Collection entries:
--------------------

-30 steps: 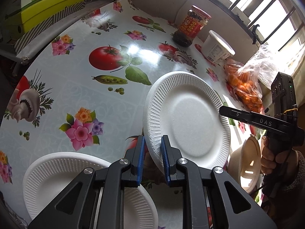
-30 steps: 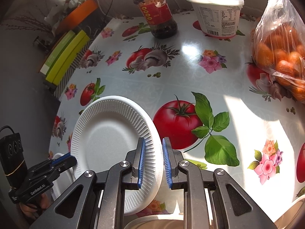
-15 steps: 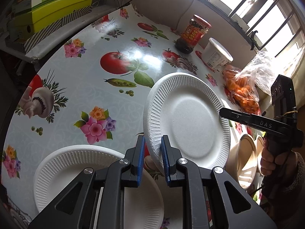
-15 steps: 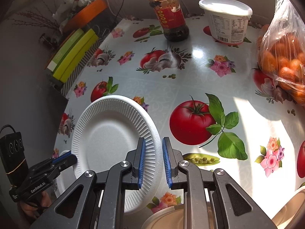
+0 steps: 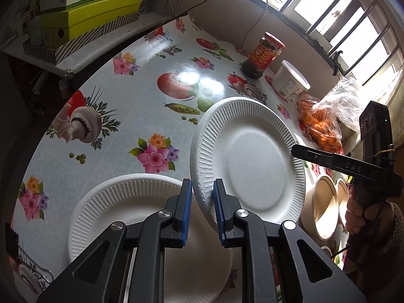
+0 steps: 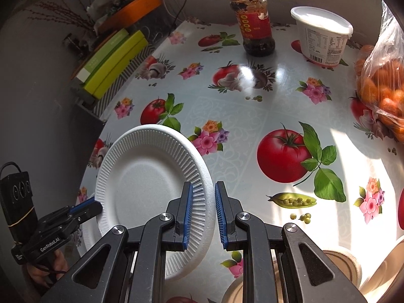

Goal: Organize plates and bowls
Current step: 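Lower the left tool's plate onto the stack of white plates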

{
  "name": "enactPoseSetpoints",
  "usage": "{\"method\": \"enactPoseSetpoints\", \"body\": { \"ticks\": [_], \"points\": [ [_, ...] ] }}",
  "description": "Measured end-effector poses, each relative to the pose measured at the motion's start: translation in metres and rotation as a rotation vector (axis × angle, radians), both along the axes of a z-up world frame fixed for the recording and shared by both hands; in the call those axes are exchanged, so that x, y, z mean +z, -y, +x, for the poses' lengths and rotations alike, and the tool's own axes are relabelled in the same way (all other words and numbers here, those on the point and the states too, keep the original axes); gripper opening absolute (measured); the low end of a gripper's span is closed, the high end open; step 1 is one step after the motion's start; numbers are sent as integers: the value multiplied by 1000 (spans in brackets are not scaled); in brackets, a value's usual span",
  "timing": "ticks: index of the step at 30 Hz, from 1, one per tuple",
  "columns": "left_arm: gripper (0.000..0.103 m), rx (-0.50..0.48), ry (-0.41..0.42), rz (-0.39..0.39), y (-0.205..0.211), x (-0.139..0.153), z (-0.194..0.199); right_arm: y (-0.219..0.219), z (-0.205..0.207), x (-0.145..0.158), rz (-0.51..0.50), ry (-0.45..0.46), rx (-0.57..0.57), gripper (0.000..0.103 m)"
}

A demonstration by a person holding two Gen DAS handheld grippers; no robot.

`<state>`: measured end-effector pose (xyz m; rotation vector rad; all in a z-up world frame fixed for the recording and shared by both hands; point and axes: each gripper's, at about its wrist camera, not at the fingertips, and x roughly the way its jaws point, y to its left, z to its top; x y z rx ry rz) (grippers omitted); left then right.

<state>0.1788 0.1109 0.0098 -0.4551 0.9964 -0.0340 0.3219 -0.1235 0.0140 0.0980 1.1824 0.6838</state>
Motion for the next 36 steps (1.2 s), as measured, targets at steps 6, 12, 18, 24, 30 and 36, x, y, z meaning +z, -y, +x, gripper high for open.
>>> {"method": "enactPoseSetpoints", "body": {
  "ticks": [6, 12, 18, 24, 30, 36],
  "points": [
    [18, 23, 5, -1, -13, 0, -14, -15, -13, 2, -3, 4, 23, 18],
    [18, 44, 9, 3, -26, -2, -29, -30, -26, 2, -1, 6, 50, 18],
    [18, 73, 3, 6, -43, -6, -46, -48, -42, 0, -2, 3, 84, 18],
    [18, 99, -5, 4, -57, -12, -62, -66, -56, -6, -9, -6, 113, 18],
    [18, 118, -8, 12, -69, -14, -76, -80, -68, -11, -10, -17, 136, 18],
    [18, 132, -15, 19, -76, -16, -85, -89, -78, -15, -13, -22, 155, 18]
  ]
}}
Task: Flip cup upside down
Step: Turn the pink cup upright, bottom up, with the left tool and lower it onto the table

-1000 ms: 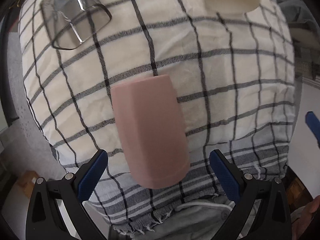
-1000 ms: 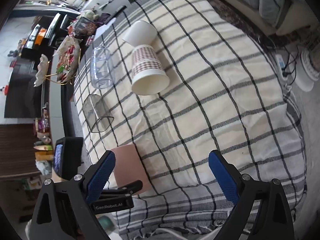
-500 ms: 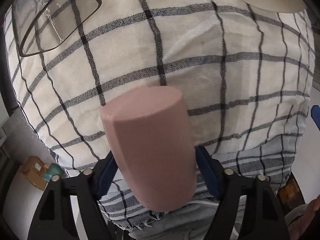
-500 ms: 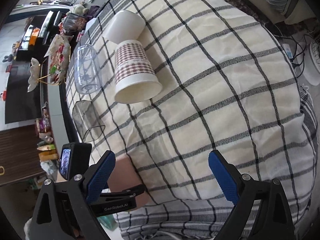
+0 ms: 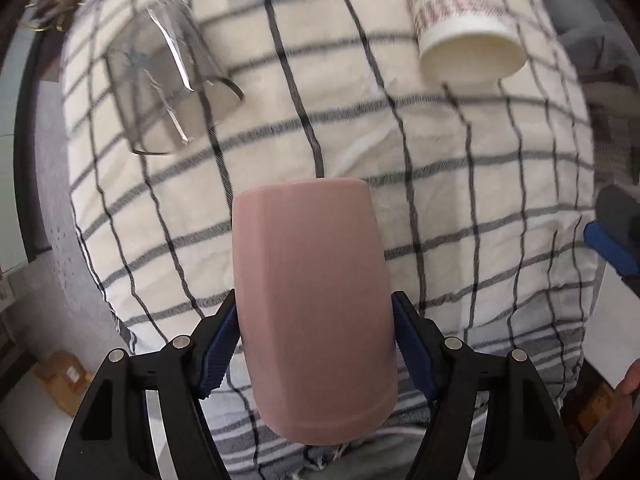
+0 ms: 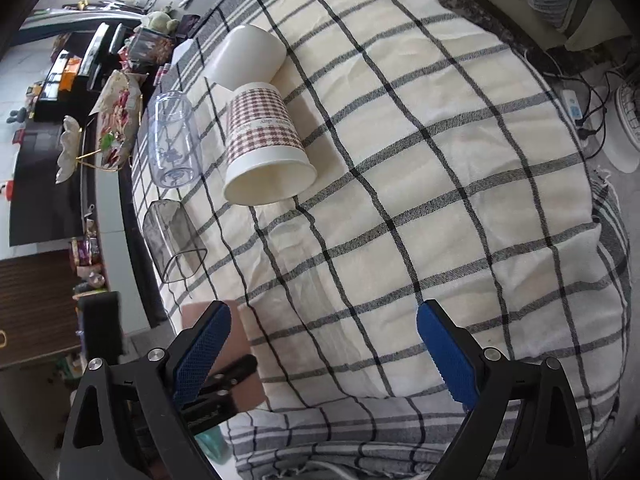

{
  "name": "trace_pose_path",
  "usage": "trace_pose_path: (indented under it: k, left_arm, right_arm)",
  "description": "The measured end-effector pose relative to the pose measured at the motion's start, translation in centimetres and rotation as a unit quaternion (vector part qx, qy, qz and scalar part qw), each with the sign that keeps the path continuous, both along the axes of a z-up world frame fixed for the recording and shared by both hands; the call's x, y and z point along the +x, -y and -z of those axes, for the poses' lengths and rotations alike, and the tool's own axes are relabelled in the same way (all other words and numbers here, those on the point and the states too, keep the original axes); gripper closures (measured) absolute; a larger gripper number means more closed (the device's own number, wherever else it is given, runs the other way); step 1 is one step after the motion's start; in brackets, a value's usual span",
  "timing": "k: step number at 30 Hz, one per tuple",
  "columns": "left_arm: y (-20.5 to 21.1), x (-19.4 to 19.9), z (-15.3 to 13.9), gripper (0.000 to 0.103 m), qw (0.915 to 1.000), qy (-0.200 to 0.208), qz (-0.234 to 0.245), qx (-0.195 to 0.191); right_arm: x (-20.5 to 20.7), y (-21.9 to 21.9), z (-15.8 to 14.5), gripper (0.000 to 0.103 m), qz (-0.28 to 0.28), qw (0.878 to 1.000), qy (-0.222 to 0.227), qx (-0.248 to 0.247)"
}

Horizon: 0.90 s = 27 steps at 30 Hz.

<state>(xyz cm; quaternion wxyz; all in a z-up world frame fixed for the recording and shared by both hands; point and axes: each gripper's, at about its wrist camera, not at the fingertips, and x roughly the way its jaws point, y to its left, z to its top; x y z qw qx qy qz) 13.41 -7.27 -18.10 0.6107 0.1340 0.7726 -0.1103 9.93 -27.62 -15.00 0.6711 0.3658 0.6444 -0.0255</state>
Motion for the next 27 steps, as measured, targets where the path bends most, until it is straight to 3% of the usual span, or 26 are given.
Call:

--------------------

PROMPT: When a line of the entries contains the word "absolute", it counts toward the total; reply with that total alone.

ANSWER TO THE PROBLEM: 2